The task: Pictures stay out. Extract the lines below from the first one through the line with "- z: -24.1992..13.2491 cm", both included.

Data section:
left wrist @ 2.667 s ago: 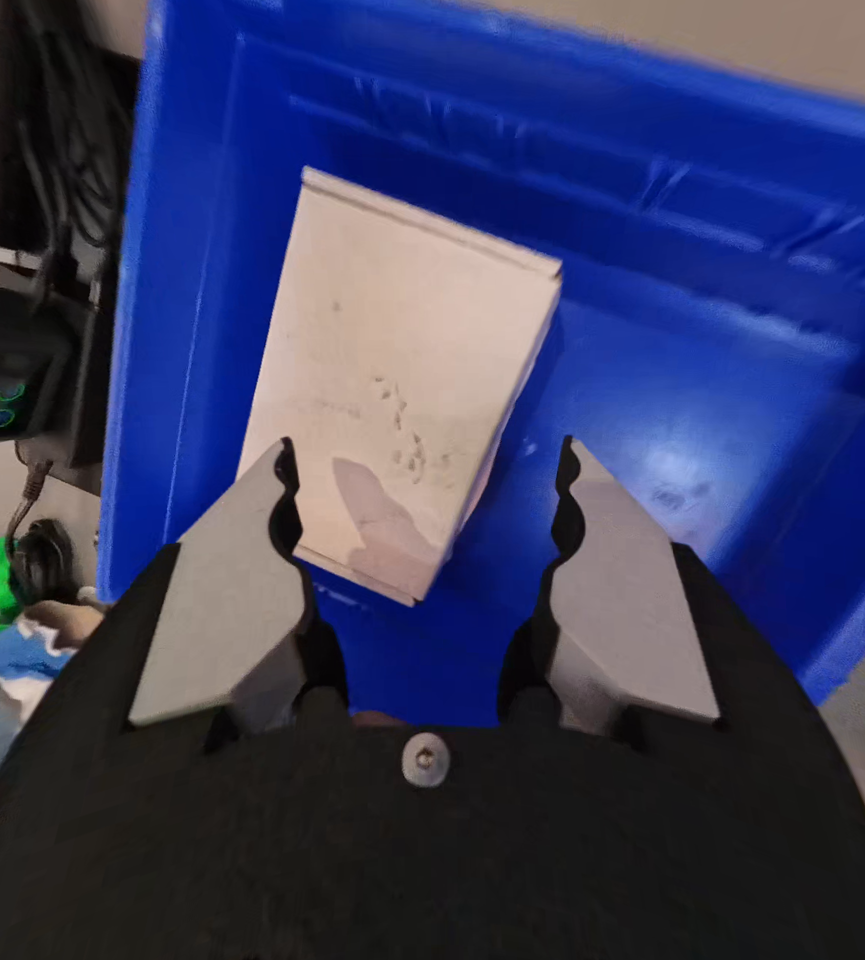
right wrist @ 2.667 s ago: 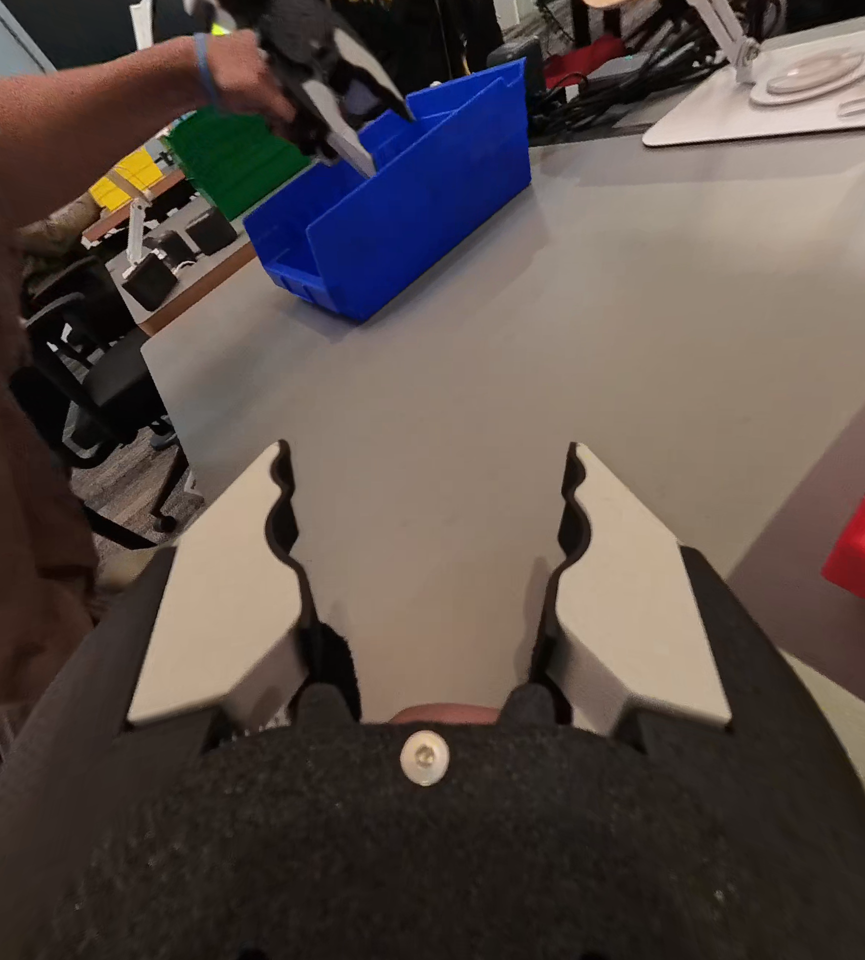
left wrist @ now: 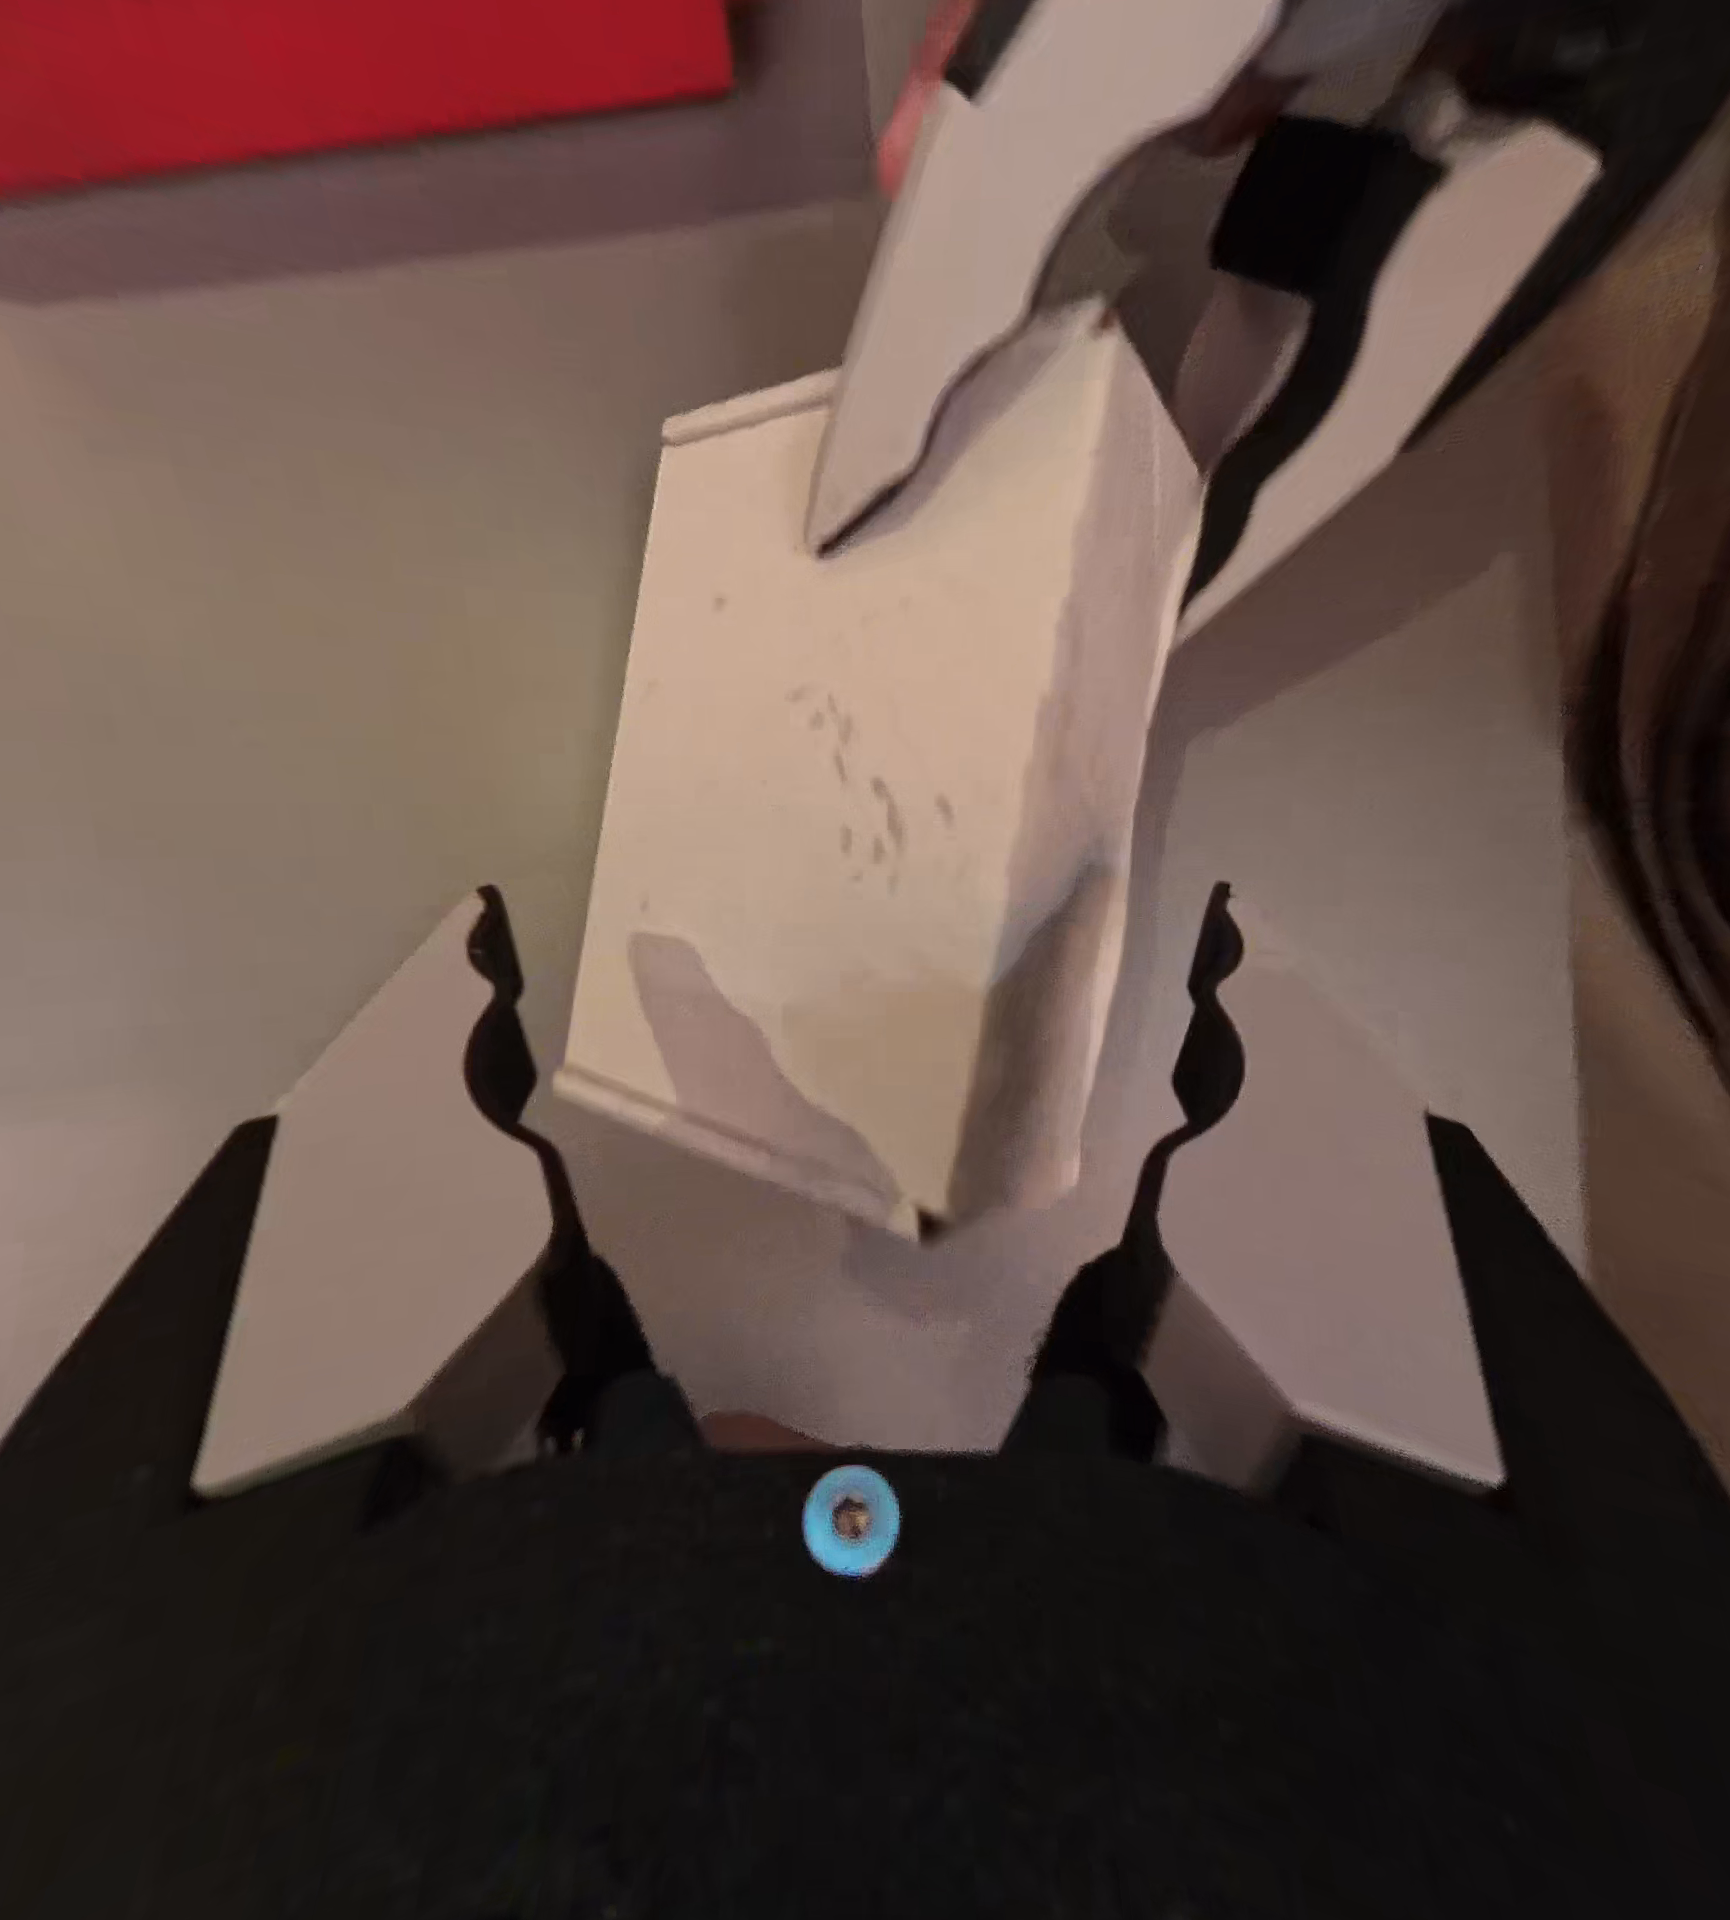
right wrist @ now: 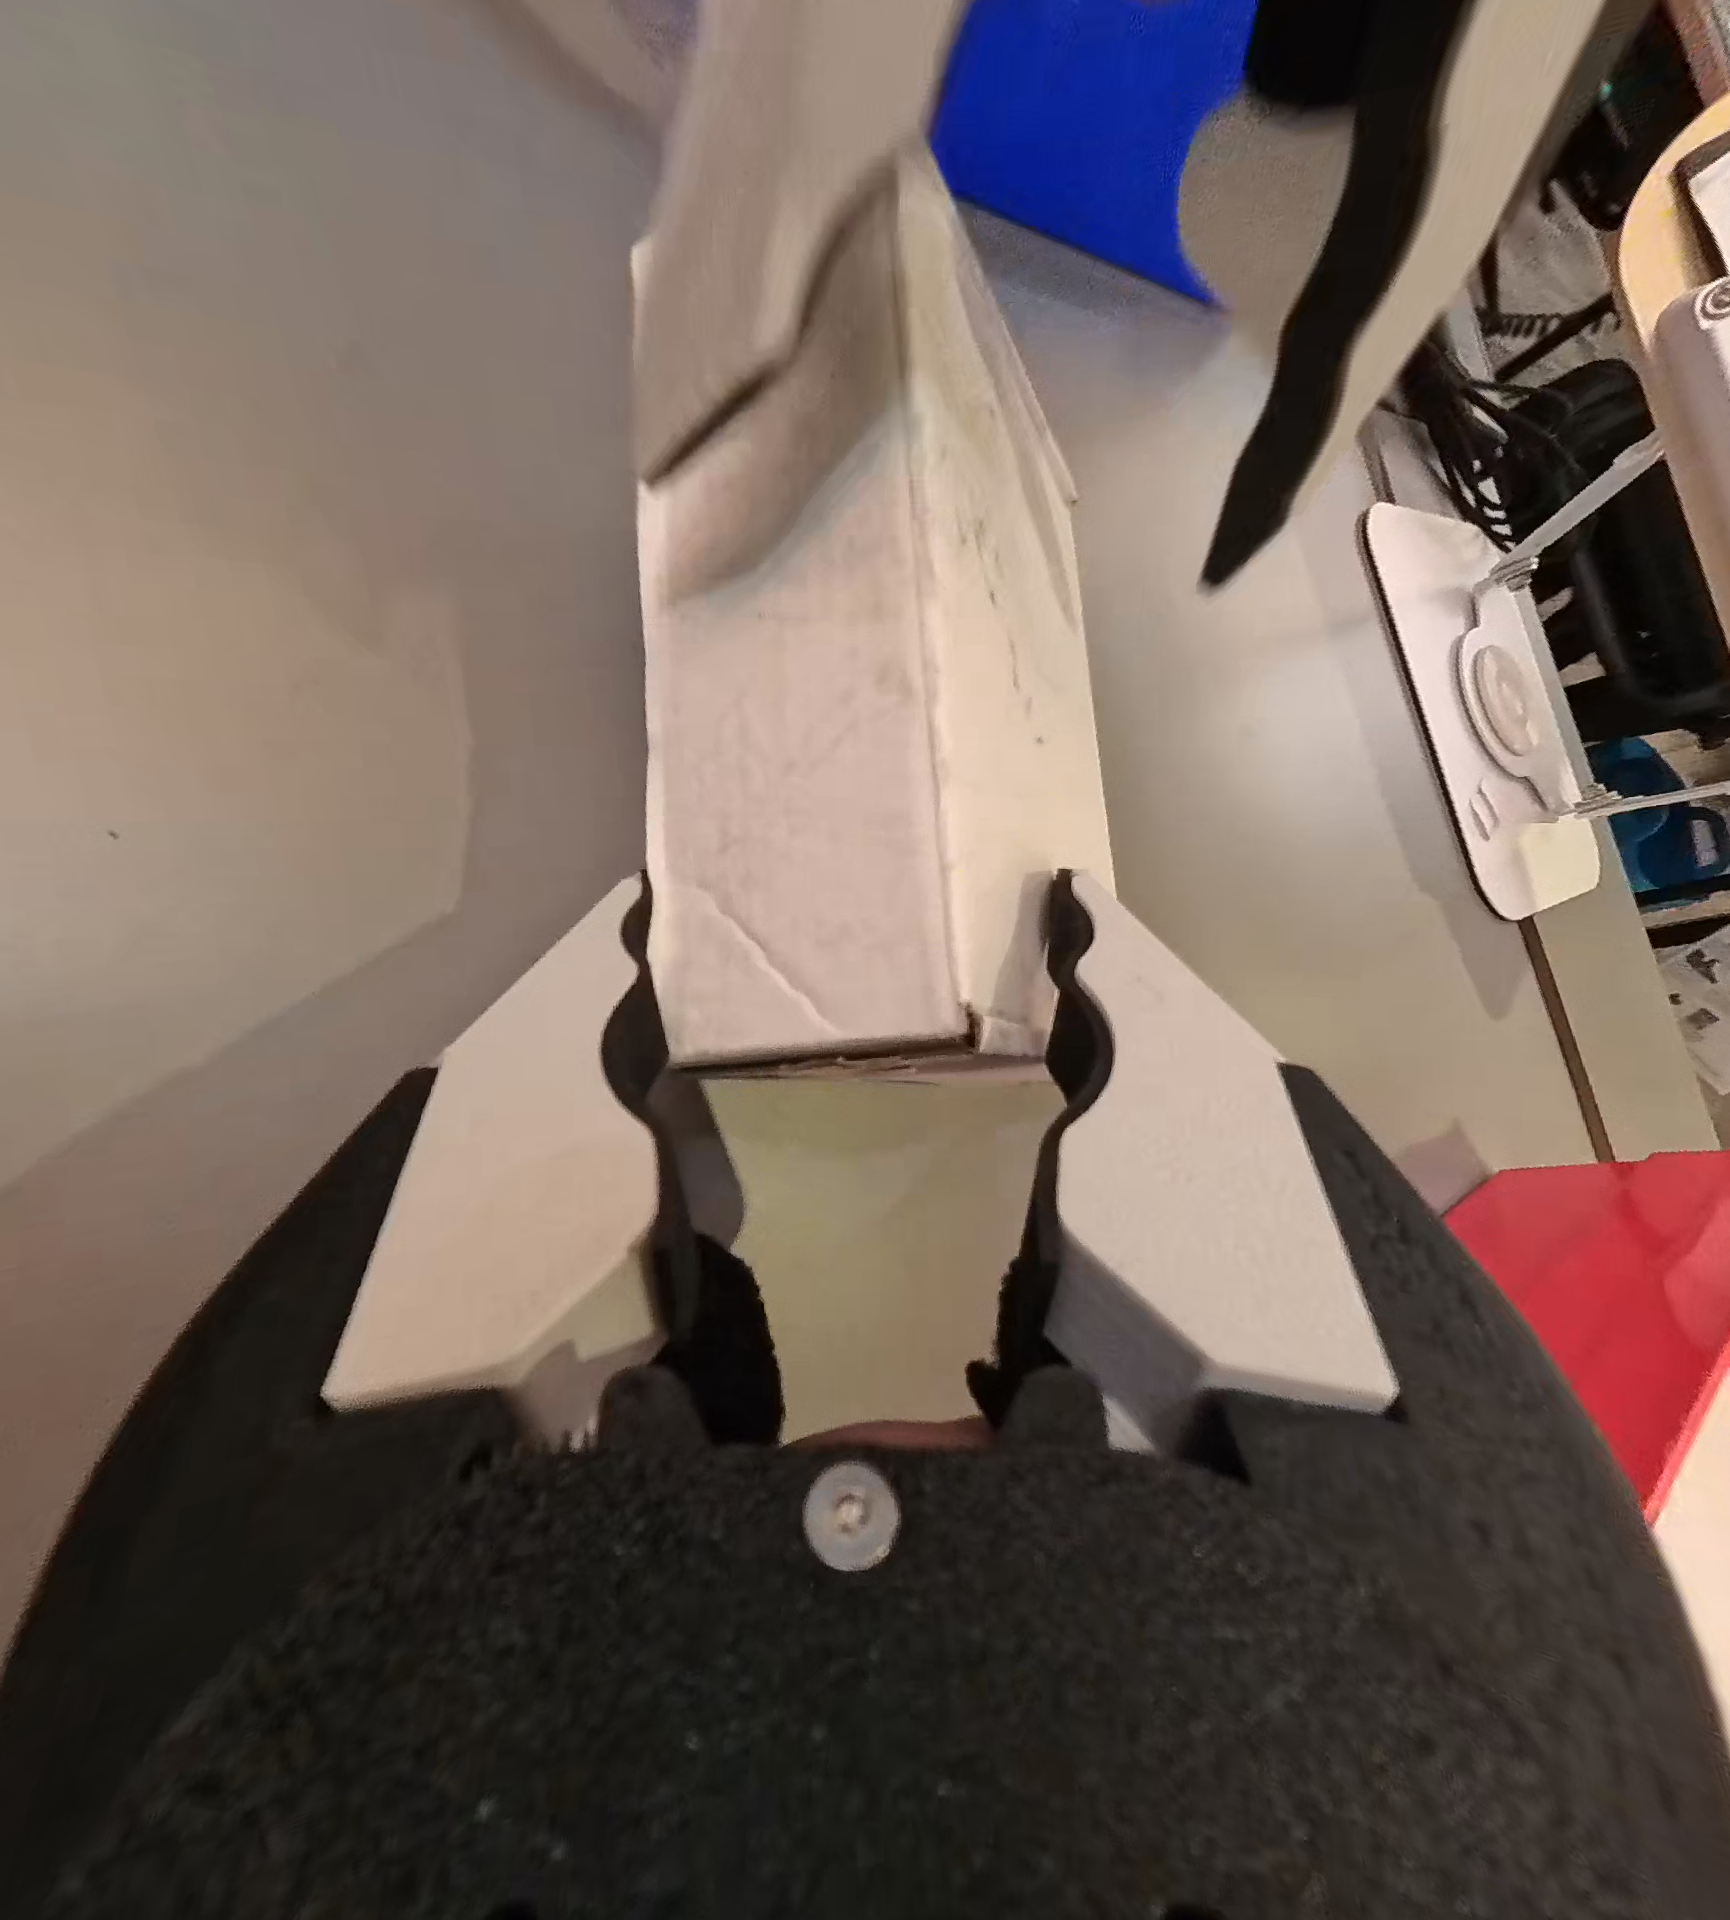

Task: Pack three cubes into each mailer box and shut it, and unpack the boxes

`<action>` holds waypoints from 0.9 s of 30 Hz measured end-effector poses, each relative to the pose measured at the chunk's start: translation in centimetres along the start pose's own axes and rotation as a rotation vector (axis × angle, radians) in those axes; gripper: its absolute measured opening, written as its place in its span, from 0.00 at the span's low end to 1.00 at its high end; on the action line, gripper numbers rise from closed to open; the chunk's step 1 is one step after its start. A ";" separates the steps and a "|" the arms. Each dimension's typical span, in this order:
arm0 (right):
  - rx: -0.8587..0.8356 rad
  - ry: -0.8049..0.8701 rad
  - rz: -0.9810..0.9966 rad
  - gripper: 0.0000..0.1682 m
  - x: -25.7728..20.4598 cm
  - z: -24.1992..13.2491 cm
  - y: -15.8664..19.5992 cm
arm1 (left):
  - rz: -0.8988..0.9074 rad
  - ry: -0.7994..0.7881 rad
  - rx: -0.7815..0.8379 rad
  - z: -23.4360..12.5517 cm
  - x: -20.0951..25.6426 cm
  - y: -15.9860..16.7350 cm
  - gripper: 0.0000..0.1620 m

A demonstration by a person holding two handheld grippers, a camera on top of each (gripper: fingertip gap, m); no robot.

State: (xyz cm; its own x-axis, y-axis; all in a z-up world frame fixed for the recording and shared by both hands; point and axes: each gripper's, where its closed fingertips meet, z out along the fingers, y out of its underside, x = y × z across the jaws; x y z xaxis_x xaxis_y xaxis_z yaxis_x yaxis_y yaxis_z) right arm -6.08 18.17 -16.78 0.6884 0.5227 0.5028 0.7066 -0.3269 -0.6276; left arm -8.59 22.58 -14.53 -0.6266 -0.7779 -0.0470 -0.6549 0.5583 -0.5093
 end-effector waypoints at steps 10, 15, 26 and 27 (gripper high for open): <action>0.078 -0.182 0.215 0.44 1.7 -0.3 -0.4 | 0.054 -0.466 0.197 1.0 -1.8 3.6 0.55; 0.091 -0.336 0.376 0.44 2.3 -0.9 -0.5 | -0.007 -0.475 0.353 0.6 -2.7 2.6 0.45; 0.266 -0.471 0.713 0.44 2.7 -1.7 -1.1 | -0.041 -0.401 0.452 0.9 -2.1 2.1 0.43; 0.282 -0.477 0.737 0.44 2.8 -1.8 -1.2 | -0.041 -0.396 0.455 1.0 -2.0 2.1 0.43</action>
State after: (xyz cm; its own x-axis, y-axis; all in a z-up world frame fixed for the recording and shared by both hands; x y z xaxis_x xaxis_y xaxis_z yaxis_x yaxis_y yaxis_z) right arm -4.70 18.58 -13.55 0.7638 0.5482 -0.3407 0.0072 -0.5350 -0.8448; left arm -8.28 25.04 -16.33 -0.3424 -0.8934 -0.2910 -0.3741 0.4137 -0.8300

Output:
left wrist @ 2.667 s ago: 
right wrist @ 2.667 s ago: 
left wrist @ now: 
right wrist @ now: 

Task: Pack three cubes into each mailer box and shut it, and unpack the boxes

`<action>` holds waypoints from 0.9 s of 30 Hz measured end-effector poses, each relative to the pose measured at the chunk's start: translation in centimetres along the start pose's own axes and rotation as a rotation vector (axis × angle, radians) in those axes; gripper: its absolute measured opening, written as its place in its span, from 0.00 at the span's low end to 1.00 at its high end; on the action line, gripper numbers rise from closed to open; the chunk's step 1 is one step after its start. A ";" separates the steps and a "|" the arms. Each dimension's typical span, in this order:
arm0 (right):
  - rx: -0.8587..0.8356 rad
  - ry: -0.8049..0.8701 rad
  - rz: -0.9810..0.9966 rad
  - gripper: 0.0000..0.1682 m
  - x: -25.7728..20.4598 cm
  - z: -24.1992..13.2491 cm

Work on the exercise is complete.